First, I ask you to dig deep to understand your motivation to attend graduate school. Is it to land your dream job? Or, to make more money? Or, to dive deeper into a subject that brings out the “nerd” in you. I specifically love the latter reason, but if it is one of the former reasons, talk to professionals in your industry to ensure it is a fact that you will need a higher level degree to land the dream job or make more money, as those can be myths.
If you decide to pursue graduate school, when is the best time to do so? Some programs (particular MPH and MBA programs) will make that decision for you because they require more experience before applying. There are pros and cons to going straight to graduate school vs. taking a gap year(s). Here’s a few to note. If you go right away, you will be in student mode, and therefore, able to write research papers and take exams with more ease. The program may also open your eyes to new content and opportunities. If you wait, you will be able to apply the knowledge to previous experience, which will help you connect to the material at a deeper level. There are many more reasons to consider, but in the end, YOU need to choose what works best for YOU.
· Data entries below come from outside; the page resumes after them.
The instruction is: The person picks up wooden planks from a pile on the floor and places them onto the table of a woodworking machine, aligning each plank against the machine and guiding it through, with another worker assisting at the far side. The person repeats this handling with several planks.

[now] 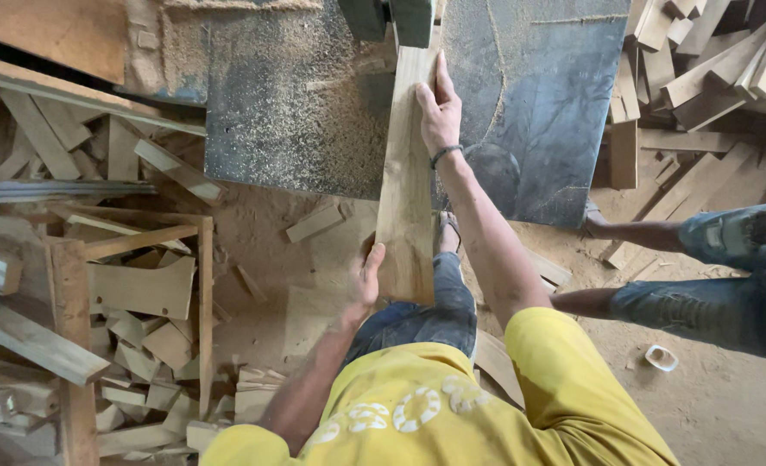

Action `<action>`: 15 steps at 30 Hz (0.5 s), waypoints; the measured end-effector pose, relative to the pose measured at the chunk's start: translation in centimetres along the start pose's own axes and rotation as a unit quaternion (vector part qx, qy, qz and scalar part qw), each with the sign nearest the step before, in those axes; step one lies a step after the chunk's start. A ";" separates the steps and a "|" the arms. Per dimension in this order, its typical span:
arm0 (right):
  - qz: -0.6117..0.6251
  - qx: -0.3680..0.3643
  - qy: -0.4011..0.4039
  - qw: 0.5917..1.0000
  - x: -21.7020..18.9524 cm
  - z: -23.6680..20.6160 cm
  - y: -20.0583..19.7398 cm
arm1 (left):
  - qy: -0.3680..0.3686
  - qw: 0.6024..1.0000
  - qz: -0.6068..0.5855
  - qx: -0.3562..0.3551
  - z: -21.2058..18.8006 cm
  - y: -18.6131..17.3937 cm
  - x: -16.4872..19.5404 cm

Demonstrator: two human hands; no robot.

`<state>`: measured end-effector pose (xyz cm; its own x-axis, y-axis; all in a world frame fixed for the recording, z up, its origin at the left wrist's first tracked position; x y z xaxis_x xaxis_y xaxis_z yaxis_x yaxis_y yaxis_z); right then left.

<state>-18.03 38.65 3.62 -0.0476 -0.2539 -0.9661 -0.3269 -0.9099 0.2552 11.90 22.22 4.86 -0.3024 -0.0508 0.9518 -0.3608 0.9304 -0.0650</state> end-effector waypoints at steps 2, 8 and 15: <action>-0.012 -0.001 -0.008 1.000 -0.2 0.4 0.2 | 0.000 1.000 0.009 -0.001 0.3 0.2 0.5; 0.007 -0.004 -0.011 1.000 -1.1 2.1 0.9 | -0.003 1.000 -0.011 -0.015 1.4 1.3 1.4; -0.036 0.011 0.021 0.999 -0.6 1.4 0.6 | -0.024 0.999 -0.030 -0.017 1.0 1.1 0.3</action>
<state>-19.48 38.75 4.31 0.0163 -0.2021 -0.9792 -0.3480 -0.9193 0.1839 10.50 22.91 4.80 -0.3233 -0.1237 0.9382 -0.3500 0.9367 0.0029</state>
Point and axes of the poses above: each hand's wrist, its own z-axis towards the middle knuckle, its own y-axis out of the palm, x = y × z, the point moved 9 cm from there along z, towards the middle knuckle, and after that the axes turned 13 degrees about x, right-handed, at the moved point
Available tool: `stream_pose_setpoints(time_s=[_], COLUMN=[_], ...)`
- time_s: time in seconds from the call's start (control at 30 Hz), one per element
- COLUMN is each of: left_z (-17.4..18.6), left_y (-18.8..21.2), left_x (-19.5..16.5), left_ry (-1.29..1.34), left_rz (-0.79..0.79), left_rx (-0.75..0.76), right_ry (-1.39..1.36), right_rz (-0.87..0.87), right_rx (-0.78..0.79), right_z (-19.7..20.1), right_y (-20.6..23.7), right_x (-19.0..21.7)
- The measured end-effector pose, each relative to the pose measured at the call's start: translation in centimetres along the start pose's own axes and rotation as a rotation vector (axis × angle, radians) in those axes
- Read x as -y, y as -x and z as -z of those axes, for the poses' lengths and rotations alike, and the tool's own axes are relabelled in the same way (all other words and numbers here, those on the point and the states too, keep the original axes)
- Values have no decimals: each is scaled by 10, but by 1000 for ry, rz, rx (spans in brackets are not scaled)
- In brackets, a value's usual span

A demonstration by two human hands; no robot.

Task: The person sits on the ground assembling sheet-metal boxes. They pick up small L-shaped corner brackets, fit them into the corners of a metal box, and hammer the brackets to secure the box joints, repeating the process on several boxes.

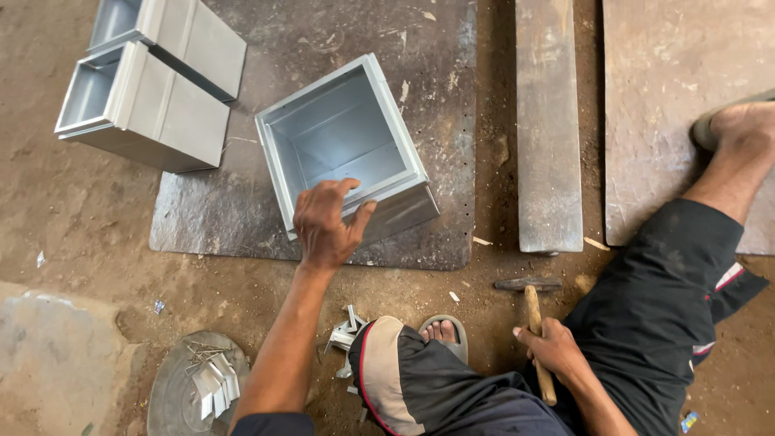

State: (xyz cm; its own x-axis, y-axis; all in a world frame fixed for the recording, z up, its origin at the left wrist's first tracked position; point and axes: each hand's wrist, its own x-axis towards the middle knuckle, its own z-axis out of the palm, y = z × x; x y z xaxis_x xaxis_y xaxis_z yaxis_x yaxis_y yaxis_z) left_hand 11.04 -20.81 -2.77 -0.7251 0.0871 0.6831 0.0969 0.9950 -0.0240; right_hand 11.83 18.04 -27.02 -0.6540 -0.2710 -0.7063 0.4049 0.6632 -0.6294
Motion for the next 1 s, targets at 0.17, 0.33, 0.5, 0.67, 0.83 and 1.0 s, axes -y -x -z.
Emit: stream_pose_setpoints(time_s=[0.17,0.33,0.5,0.67,0.83,1.0], left_z=[27,41,54,65,65,75], left_y=[63,154,215,228,213,213], left_x=[-19,-64,-103,-118,-129,-143], left_ry=[421,1269,1737,1826,1847,1857], left_rz=[385,933,1207,1236,1178,1178], left_rx=[-51,556,600,507,463,443], right_ry=[-67,-95,105,261,203,219], right_rz=[0,-10,77,136,128,146], right_rx=[6,45,-13,9,28,43], right_z=[-1,-2,-9,-5,1,0], right_y=[-6,-9,-6,-5,0,6], right_x=[-4,-8,-9,-8,-14,-27])
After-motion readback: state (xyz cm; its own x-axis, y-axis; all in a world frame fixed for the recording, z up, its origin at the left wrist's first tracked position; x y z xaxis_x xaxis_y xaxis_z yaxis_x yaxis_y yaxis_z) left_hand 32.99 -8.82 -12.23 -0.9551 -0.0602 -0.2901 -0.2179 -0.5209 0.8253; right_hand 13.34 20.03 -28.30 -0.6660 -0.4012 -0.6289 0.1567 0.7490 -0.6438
Be sure to examine your values. What is important to you? A prestigious school? (Note: a prestigious school does not necessarily mean YOUR program is prestigious at that school). Supportive faculty mentors? Financial aid? To enjoy the city you will be living in for the next 2+ years? To connect with employers in that location and secure a job after graduation? Of course, there are many more values you can prioritize and it is worth a full examination.
Last, if you plan to apply, when and how do you get started? Timelines can vary, but typically, applications are due in December/January of your senior year. This can vary with priority deadlines, rolling deadlines, and more. The majority of applicants work feverishly in the fall on CVs, essays, and entrance exams. Given that applying is essentially an additional class (in terms of time), I recommend getting a jump start during the summer. This will give you more breathing room to finalize docs, ask for letters of recommendation, and cross your t’s and dot your i’s. Always try to send your application earlier (as long as it is truly polished) so you can be notified if anything is missing and hit any priority deadlines.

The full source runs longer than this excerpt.